• WHAT TO PRODUCE:
All that is wanted is an exact copy of the lines below, starting at the one that contains "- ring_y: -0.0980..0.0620" and running to the end.

• RAW DATA:
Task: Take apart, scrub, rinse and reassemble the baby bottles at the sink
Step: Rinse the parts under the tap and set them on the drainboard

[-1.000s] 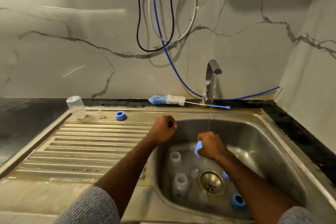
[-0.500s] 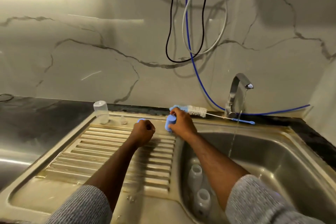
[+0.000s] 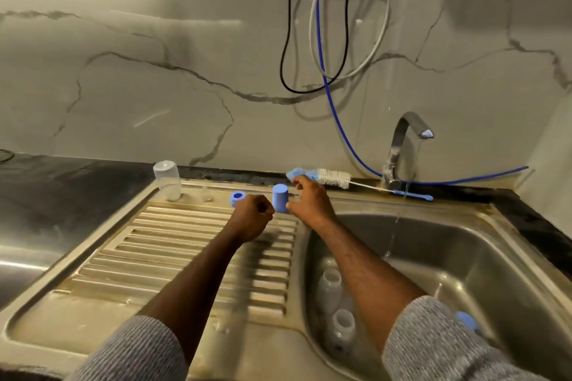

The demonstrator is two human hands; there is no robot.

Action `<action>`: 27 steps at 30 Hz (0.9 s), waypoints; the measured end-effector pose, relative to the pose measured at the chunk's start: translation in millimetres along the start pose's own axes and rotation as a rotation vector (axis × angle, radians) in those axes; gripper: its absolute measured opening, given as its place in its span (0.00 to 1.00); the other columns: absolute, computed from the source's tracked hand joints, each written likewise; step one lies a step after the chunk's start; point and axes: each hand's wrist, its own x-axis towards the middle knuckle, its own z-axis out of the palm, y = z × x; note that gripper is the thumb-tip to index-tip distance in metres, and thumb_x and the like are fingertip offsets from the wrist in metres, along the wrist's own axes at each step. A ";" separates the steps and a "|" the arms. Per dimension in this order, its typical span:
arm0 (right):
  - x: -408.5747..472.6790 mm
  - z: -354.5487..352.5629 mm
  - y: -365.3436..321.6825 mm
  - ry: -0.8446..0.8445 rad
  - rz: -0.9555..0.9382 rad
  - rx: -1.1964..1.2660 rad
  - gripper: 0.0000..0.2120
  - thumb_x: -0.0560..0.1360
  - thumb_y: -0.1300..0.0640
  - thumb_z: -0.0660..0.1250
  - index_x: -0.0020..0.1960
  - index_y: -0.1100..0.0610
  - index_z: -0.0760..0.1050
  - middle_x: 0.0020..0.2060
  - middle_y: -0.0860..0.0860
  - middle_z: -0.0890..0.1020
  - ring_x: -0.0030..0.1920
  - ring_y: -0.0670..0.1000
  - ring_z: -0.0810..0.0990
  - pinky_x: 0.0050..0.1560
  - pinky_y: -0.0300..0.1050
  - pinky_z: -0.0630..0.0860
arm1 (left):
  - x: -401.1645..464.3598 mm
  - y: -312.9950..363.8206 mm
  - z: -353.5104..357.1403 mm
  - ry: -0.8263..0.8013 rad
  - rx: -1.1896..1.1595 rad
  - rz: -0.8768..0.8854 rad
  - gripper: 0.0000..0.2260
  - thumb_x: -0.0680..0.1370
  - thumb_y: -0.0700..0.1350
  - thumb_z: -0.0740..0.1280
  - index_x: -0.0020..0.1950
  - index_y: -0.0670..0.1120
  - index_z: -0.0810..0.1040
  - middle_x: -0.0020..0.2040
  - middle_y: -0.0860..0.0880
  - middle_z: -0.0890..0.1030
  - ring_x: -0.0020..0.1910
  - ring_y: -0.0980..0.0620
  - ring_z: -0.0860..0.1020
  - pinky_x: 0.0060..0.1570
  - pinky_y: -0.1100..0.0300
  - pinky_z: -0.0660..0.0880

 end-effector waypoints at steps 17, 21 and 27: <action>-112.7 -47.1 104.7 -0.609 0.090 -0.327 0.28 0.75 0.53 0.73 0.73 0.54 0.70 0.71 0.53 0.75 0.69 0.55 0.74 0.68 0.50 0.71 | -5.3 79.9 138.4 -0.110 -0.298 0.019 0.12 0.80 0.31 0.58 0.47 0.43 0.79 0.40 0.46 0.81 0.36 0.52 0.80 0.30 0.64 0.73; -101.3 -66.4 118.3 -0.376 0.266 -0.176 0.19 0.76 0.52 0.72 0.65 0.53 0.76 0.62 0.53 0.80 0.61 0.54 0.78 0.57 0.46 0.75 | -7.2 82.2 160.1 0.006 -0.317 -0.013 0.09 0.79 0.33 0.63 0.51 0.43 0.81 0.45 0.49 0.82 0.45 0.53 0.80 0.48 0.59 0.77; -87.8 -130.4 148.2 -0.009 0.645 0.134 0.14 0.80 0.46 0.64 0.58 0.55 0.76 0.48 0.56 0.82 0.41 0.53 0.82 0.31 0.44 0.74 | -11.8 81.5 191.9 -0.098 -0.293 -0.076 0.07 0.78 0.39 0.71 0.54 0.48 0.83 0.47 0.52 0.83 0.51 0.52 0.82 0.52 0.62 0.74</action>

• SOLUTION:
  - ring_y: -0.0980..0.0620
  - ring_z: -0.0860..0.1020
  - pinky_x: 0.0060..0.1570
  - pinky_y: -0.1100..0.0300
  - pinky_z: -0.0660..0.0880

 end-effector waypoints at steps 17, 21 and 27: <action>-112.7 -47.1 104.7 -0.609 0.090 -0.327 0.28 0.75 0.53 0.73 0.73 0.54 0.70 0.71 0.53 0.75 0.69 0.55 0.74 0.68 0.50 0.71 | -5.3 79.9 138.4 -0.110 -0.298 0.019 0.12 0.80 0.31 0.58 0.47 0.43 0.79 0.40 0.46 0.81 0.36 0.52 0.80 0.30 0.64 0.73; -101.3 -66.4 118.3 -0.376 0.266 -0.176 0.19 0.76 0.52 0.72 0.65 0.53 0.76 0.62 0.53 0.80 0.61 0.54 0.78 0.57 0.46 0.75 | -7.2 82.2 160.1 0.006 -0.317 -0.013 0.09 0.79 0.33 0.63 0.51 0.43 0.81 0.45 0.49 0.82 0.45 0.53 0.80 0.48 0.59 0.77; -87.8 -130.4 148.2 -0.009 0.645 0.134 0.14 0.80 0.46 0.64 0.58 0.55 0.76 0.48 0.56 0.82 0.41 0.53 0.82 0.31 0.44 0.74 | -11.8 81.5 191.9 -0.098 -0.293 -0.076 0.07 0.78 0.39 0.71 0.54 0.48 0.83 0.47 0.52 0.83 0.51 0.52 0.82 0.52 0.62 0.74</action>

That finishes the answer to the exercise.